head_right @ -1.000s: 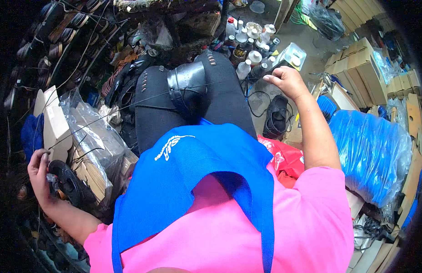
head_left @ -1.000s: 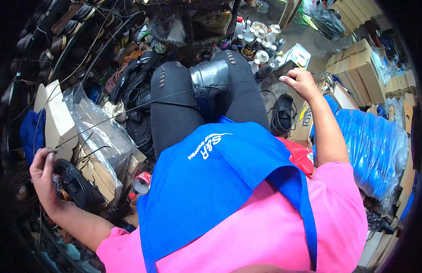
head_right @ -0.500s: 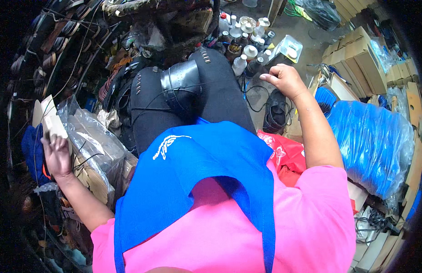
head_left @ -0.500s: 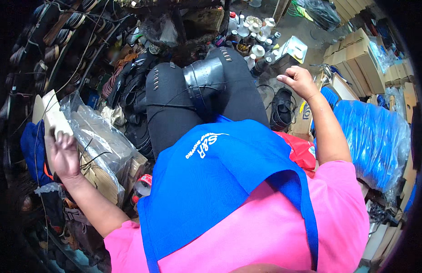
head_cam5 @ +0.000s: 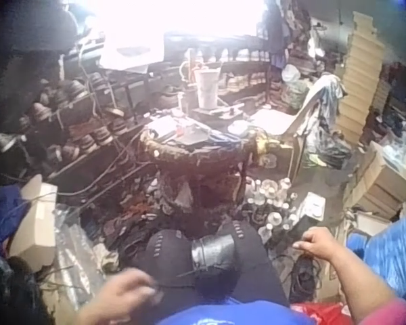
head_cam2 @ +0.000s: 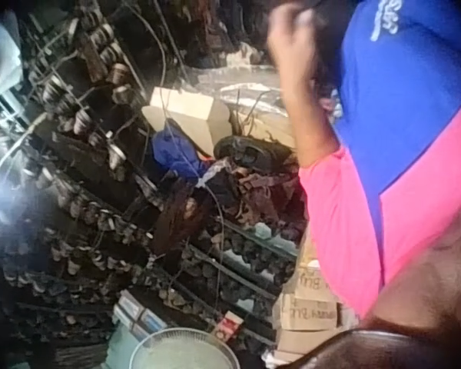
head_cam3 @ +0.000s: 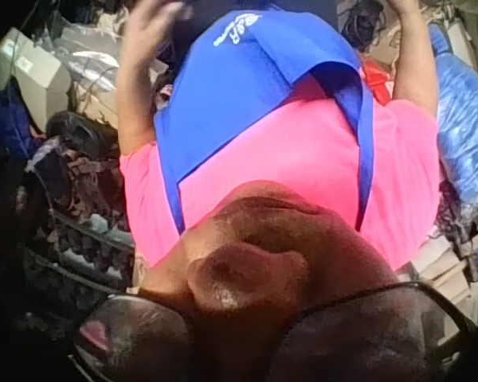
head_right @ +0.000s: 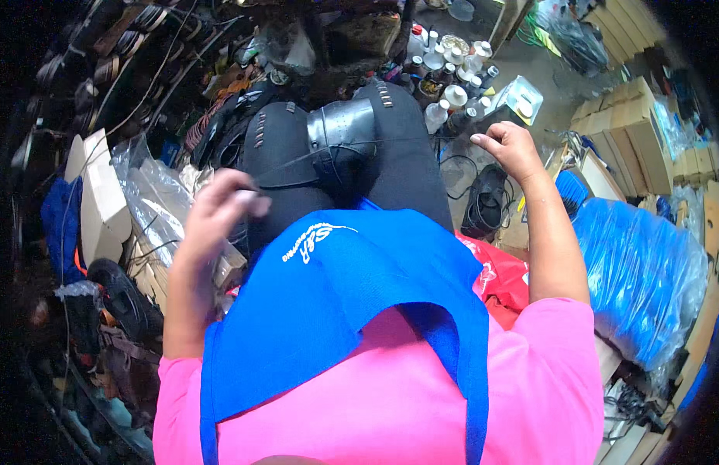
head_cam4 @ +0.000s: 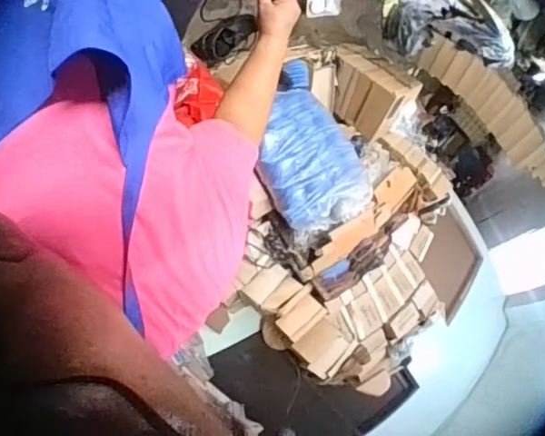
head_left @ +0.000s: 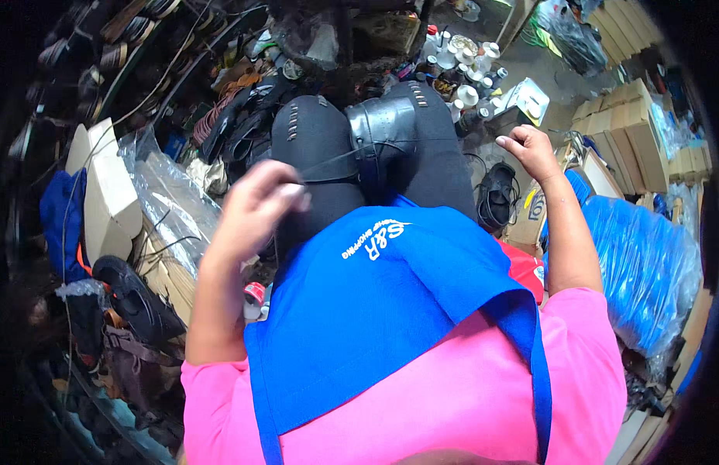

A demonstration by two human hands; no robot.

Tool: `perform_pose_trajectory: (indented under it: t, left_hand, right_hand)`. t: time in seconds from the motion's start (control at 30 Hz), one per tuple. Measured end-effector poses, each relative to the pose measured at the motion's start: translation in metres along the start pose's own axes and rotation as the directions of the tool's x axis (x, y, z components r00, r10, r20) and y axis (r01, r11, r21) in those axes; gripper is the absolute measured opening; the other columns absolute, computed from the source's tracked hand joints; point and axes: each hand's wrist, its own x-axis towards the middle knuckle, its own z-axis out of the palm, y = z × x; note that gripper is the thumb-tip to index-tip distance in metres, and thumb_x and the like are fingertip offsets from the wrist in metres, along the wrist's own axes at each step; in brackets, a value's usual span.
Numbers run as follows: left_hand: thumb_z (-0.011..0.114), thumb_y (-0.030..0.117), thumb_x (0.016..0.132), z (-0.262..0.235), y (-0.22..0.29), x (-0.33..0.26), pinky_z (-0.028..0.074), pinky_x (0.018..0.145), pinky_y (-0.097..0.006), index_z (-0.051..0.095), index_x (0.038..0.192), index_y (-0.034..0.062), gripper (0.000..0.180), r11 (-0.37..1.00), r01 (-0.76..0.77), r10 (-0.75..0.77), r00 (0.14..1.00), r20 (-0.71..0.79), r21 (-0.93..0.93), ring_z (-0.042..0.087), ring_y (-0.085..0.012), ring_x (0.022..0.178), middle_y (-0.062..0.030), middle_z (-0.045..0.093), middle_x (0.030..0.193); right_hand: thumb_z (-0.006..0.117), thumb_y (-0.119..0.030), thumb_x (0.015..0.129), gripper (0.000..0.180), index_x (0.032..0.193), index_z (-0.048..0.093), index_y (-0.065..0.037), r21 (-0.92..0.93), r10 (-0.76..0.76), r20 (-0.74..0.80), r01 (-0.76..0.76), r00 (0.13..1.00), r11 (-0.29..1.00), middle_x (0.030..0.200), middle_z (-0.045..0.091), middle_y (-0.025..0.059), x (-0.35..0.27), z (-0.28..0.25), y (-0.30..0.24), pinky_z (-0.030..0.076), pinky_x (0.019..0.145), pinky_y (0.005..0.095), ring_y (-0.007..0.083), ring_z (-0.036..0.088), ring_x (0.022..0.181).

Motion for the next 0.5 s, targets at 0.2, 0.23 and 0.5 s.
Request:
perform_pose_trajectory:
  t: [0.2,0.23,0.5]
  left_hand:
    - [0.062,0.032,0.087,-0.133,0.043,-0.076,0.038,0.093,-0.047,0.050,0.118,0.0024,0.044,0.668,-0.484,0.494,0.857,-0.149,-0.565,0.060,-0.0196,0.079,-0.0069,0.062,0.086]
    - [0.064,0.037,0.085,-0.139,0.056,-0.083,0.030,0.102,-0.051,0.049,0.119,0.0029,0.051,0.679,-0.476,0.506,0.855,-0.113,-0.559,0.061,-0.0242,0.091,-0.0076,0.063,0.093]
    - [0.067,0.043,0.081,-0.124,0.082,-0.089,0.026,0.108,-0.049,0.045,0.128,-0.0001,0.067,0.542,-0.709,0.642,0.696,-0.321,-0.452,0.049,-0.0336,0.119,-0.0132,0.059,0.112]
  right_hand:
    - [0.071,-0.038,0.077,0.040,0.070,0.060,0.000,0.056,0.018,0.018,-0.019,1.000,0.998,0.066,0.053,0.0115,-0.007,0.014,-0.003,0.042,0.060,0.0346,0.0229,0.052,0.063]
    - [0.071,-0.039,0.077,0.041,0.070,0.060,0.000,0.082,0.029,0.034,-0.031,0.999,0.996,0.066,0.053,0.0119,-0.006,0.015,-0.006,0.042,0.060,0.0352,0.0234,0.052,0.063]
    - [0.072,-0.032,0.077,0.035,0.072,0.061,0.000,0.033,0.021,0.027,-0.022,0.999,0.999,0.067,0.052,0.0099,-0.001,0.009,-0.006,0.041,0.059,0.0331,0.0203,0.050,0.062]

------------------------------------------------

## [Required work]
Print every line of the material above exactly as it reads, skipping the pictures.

## [Task output]
head_right @ -1.000s: 
head_left @ -1.000s: 
head_right @ -0.500s: 
head_left @ -0.500s: 
head_cam5 @ +0.000s: 
head_cam2 @ +0.000s: 
head_cam3 @ +0.000s: 
head_right @ +0.000s: 
head_cam4 @ +0.000s: 
head_left @ +0.000s: 

A demonstration by two human hands; no robot.

Tool: `perform_pose_trajectory: (indented under it: t, left_hand, right_hand)`. t: time in seconds from the motion's start (control at 30 Hz), one per tuple. Measured end-effector poses, each relative to the pose measured at the motion's start: translation in metres along the start pose's own axes and rotation as the directions of the tool's x axis (x, y, z components r00, r10, r20) and y axis (r01, r11, r21) in those axes; gripper is the absolute measured opening; the other columns absolute, computed from the source's tracked hand joints; point and axes: each hand's wrist, its own x-axis towards the middle knuckle, its own z-axis out of the palm, y = z × x; note that gripper is the thumb-tip to index-tip distance in metres, and thumb_x and the like are fingertip offsets from the wrist in metres, along the wrist's own axes at each step; in brackets, a value's usual span.
Numbers run as follows: left_hand: thumb_z (-0.011..0.114), thumb_y (-0.030..0.117), thumb_x (0.016..0.132), z (-0.262..0.235), y (-0.22..0.29), x (-0.33..0.26), pinky_z (-0.028..0.074), pinky_x (0.018..0.145), pinky_y (-0.097..0.006), index_z (-0.051..0.095), index_x (0.038..0.192), index_y (-0.034..0.062), gripper (0.000..0.180), r11 (-0.37..1.00), r01 (-0.76..0.77), r10 (-0.75..0.77), r00 (0.14..1.00), r20 (-0.71..0.79), r21 (-0.93..0.93), ring_z (-0.042..0.087), ring_y (-0.085..0.012), ring_x (0.022..0.178), middle_y (-0.062..0.030), middle_z (-0.045..0.093), middle_x (0.030..0.193); right_hand: thumb_z (-0.006..0.117), thumb_y (-0.119..0.030), thumb_x (0.015..0.129), gripper (0.000..0.180), index_x (0.032..0.193), index_z (-0.048..0.093), index_y (-0.065..0.037), r21 (-0.92..0.93), r10 (-0.76..0.76), r20 (-0.74..0.80), r01 (-0.76..0.76), r00 (0.13..1.00), r11 (-0.29..1.00), middle_x (0.030..0.200), middle_z (-0.045..0.091), middle_y (-0.025..0.059), x (-0.35..0.27), z (-0.28..0.25), y (-0.30..0.24), pinky_z (-0.030..0.076), pinky_x (0.019..0.145), pinky_y (0.005..0.095), ring_y (-0.007..0.083), ring_z (-0.036..0.088), ring_x (0.022..0.181).

Motion for the next 0.5 s, targets at 0.2, 0.23 and 0.5 s.
Request:
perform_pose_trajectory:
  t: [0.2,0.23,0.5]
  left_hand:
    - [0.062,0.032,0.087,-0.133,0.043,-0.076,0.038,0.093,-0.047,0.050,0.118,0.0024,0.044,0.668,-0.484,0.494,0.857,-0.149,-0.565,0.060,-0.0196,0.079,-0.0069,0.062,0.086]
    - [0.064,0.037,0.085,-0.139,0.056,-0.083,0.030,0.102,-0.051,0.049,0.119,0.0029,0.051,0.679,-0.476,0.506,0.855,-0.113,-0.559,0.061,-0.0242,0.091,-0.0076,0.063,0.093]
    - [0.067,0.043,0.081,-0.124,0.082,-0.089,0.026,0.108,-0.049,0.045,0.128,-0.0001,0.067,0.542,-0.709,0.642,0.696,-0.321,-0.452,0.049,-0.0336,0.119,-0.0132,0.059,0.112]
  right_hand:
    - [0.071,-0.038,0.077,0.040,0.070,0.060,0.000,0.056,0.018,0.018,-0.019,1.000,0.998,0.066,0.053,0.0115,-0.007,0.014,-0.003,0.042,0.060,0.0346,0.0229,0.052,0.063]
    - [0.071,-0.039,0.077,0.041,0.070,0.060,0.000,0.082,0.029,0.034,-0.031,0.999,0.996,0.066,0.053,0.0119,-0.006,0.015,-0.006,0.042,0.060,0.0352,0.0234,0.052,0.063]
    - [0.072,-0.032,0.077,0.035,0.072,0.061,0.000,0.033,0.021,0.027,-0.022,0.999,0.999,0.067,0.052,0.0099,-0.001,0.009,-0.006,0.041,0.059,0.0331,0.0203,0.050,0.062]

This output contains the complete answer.